In addition to the dystopia of MegaTokyo, BGC has a distinctly feminist cyberpunk view [note to gpl: perhaps you or Gene would like to add something here from Harroway, which I haven't read]. Women are nearly always the major victims of Genom's misuse of technology in this series, whether it be the woman friend of Linna's who is hunted down and killed by Boomers in episode 2, or the mother who is killed in a collapsing apartment in episode 3 when Genom tears down the complex to make way for a new industrial facility, or the docile Cynthia from episode 1, by all appearances a human girl but in reality a satellite controlling device who is unaware of her true nature and overseen by Genom (in the form of a "male" Boomer), or Sylvie and Anri, the doomed "sexaroids" in episodes 5 and 6 who were built for recreational purposes but want to escape and live freely like normal humans.

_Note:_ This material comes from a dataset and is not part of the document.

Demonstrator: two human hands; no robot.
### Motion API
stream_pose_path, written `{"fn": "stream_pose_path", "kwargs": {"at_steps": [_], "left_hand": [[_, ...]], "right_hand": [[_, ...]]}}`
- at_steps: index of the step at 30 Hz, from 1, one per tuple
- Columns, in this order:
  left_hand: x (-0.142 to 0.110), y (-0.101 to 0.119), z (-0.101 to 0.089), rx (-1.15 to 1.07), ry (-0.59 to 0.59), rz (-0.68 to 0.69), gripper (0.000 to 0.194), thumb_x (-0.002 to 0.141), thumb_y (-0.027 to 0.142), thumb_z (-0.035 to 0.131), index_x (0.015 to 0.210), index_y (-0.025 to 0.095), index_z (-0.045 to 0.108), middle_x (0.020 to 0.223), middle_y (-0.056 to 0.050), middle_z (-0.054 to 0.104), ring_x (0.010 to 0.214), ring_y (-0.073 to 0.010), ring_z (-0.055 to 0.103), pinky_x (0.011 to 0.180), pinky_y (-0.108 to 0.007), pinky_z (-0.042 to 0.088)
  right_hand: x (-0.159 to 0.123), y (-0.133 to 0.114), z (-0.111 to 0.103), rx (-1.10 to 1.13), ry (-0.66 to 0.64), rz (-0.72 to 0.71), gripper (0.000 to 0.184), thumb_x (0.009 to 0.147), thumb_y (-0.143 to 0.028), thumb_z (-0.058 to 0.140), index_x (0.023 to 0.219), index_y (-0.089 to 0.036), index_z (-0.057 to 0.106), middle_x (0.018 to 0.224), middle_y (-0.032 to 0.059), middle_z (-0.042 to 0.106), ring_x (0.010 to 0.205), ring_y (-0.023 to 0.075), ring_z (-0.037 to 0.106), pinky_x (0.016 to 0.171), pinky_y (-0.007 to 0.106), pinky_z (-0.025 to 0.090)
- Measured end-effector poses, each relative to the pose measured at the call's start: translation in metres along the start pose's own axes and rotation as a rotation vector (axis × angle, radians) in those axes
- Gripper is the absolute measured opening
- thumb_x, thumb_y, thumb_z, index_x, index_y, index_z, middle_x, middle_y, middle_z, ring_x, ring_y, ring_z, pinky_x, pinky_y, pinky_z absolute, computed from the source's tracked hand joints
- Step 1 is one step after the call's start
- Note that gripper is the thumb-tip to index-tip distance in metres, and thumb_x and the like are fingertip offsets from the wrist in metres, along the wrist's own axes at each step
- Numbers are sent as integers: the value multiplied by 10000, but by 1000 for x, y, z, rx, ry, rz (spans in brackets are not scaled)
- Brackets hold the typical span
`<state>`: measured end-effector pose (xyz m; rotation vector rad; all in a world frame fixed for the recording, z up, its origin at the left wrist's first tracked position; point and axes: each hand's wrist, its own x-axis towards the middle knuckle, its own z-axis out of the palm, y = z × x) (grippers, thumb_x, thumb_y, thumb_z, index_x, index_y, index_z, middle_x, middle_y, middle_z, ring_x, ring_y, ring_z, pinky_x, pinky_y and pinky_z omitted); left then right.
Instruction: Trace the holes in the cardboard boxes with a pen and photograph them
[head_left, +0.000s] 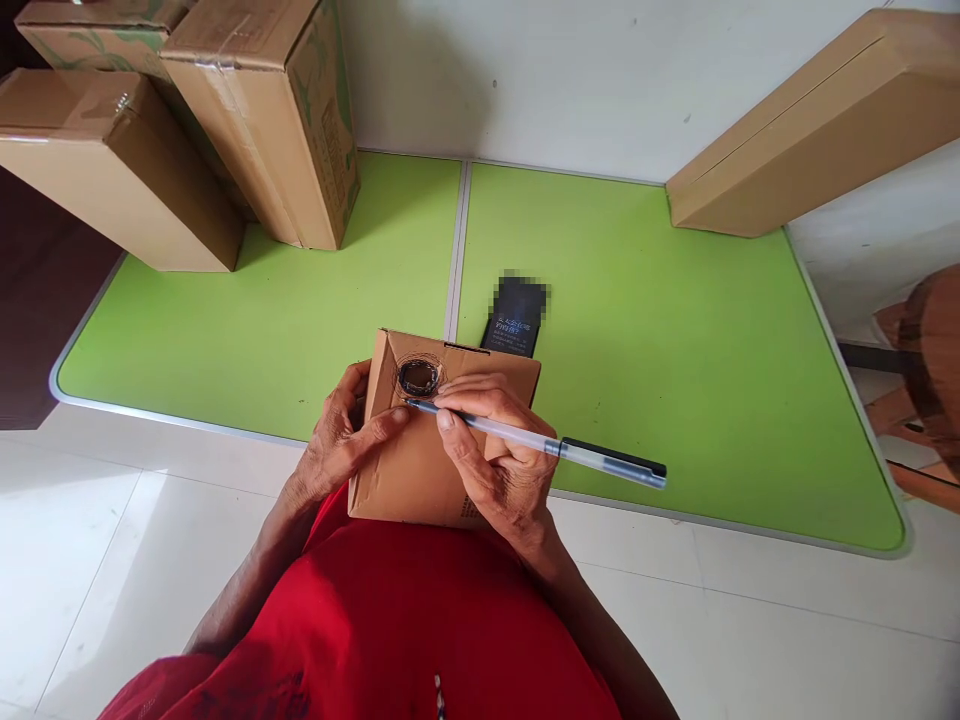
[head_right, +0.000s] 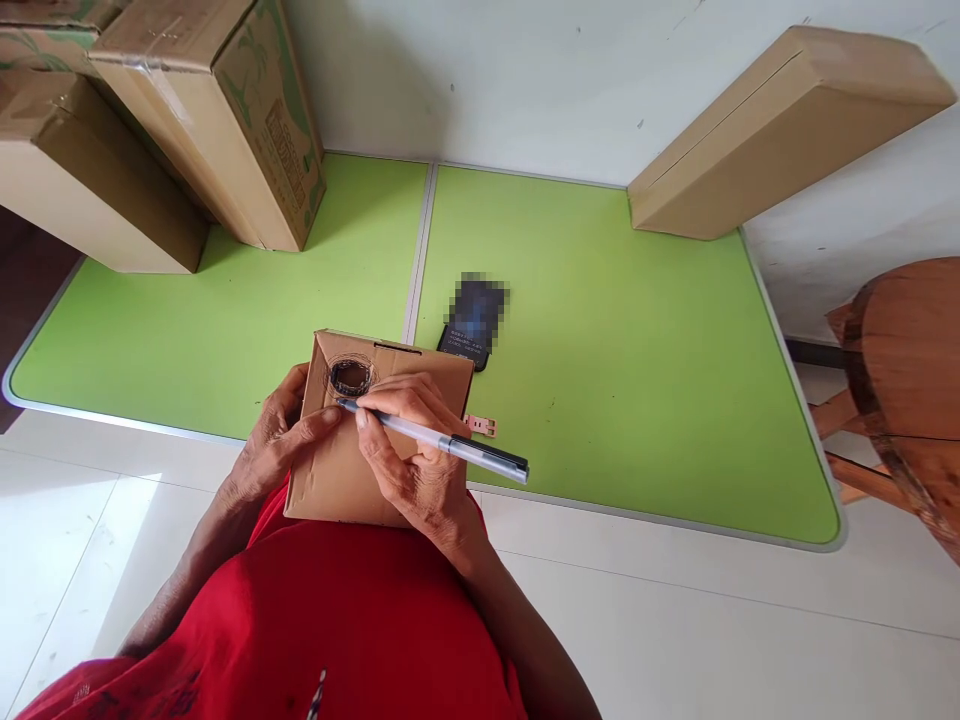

Throughout the series, the enemies are predominantly male, whether it be Quincy, the aged president of Genom, or Mason, his opportunistic subordinate, or Largo, the android construct which is built with Mason's original brain patterns. But in this context, the Knight Sabers can be seen as empowered women, as they are able to continuously foil Genom's plans through their use of similar technology; in effect, they have one-upped the males at their own game. Compare the way that the Sabers swing into battle and work as a team to Leon's inadequacy when he gets a chance to wear a combat suit of his own. But the Sabers' strength isn't restricted only to their battlesuits; when they are living the civilian life, they are very much their own women. Priss successfully rejects nearly every advance Leon makes towards her, Linna runs through a new boyfriend every week, but there's no doubting who's in charge in each situation, and Nene doesn't feel obligated to go on diets or increased training to be recognized as worthy by the team. In fact, one of the best things about BGC is the unabashed attention that the four protagonists receive.
The strength and liveliness of their characters might be slightly out of step with cyberpunk's typical anti-heroes, but they serve as a sign of optimism in an otherwise pessimistic vision. Their rebellion against the overrunning of technology might be what Larry McCaffery describes in Storming the Reality Studio when he writes of a general public that needs to "create ways of using...technology for our own purposes before we all become mere software, easily deletable from the hard drives of multinationalism's vast mainframe." (12)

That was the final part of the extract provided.